Abstract 16165: Embryonic Stem Cell-derived Cardiomyocytes Increase Viable Myocardium but Do Not Improve Function in a Mouse Model of Chagasic Cardiomyopathy
Chagas disease is a parasitic infection caused by Trypanosoma cruzi (T. cruzi). It is endemic in Latin America but cases have been increasing in the United States due to the migration of infected individuals. The objective of this work was to evaluate the effects of cell therapy with cardiomyocytes derived from mouse embryonic stem cells (CM-mESC) in a mouse model of chronic chagasic cardiomyopathy. CD1 mice were infected with the Brazil strain of T. cruzi. After 5 months, cardiac function was evaluated by magnetic resonance imaging (MRI) (Table 1). Left ventricular ejection fraction (LVEF) was decreased in infected animals when compared to non-infected controls, while LV end-diastolic volume (EDV) and LV end-systolic volume were increased. Right ventricular (RV) EF was not altered. However, RVEDV and RVESV were increased in the infected group when compared to non-infected animals. mESC E14TG2A line was differentiated into cardiomyocytes and efficiency was confirmed by troponin T staining. 8x10^5 CM-mESC were delivered by echocardiography-guided intramyocardial injection only if cardiomyocyte differentiation efficiency was above 70%. Cell tracking was performed by bioluminescence and MRI using luciferase-transduced cells and iron oxide nanoparticles, respectively.

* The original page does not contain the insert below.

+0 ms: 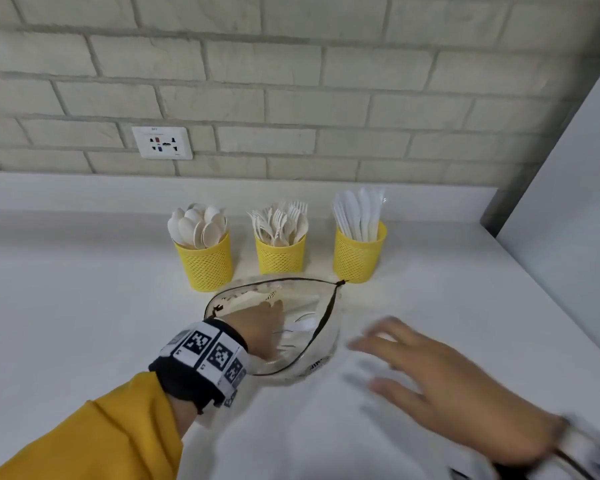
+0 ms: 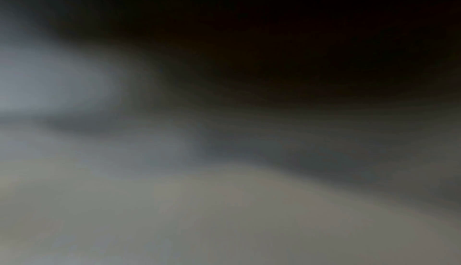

CM-mESC were detected in the heart for at least 8 days. After 45 days, MRI data showed no changes in LV or RV EF and volumes (Table 1). Sirius red staining was performed and the areas of viable myocardium and fibrosis were quantified by morphometry. Although no functional improvement was detected by MRI, there was a significant increase in viable myocardium when CM-mESC-treated mice were compared to placebo-treated animals. In conclusion, a single injection of CM-mESC in a mouse model of chagasic cardiomyopathy contributes to myocardial repair. However, this was insufficient to promote an improvement of cardiac function, which may require multiple cardiomyocyte injections.
Author Disclosures: A.B. Carvalho: None. G.V. Brasil: None. D. Silva-dos-Santos: None. F.P. Mesquita: None. T.H. Kasai-Brunswick: None. S.T. Cunha: None. R.S. Goldenberg: None. A.C. Campos de Carvalho: None.
- © 2015 by American Heart Association, Inc.